Feliz dia de San Benito Patrón de Europa -11- Julio



El 11 de julio la Iglesia celebra la fiesta de san Benito, declarado Patrono de Europa por Pablo VI. Nació en Nursia en el año 480, y tras recibir una buena formación en Roma, se retiró a una vida ascética en soledad, para pasar después a vivir con un ermitaño en Subiaco. En el año 529 fundó un monasterio en Monte Casino y escribió su célebre Regla, dechado de moderación y equilibrio, por lo que es venerado como padre de la vida monástica en Occidente.

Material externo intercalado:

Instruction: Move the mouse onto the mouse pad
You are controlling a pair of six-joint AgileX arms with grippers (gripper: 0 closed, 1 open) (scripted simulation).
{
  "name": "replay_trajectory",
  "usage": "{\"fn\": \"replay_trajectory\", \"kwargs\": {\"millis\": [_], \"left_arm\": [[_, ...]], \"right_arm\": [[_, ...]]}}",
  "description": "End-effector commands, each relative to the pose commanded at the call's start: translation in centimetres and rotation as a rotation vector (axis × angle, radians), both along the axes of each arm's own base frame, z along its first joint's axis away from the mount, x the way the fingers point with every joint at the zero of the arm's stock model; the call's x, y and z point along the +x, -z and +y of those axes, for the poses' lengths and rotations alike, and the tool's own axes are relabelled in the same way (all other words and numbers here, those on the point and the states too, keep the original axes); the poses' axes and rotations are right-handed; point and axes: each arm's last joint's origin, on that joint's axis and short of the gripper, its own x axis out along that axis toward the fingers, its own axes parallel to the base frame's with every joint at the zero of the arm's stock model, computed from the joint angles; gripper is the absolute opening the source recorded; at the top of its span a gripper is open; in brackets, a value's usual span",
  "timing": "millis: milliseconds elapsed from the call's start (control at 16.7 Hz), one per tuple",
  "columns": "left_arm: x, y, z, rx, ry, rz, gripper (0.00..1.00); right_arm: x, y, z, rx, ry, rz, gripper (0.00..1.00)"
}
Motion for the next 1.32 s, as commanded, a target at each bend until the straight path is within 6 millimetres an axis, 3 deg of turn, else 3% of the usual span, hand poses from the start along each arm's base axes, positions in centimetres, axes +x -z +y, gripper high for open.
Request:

Es el “hombre santo” que formó una verdadera revolución en la puesta en marcha en Occidente de un estilo de vida cristiano que perdura en nuestros días, ha dado a la Iglesia cantidad de hombres influyentes, tanto en el gobierno, como pioneros fueron en las artes. De él salió una impresionante estela de monjes que terminaron por influir en el mundo científico y en el saber teológico. Estos monjes fueron guías y maestros de pueblos en todos los campos del saber. De hecho, todos los monasterios que fundó y han seguido su Regla,  han sido a través de la historia,  centros de cultura y espiritualidad en toda Europa, primero y en todo el mundo después.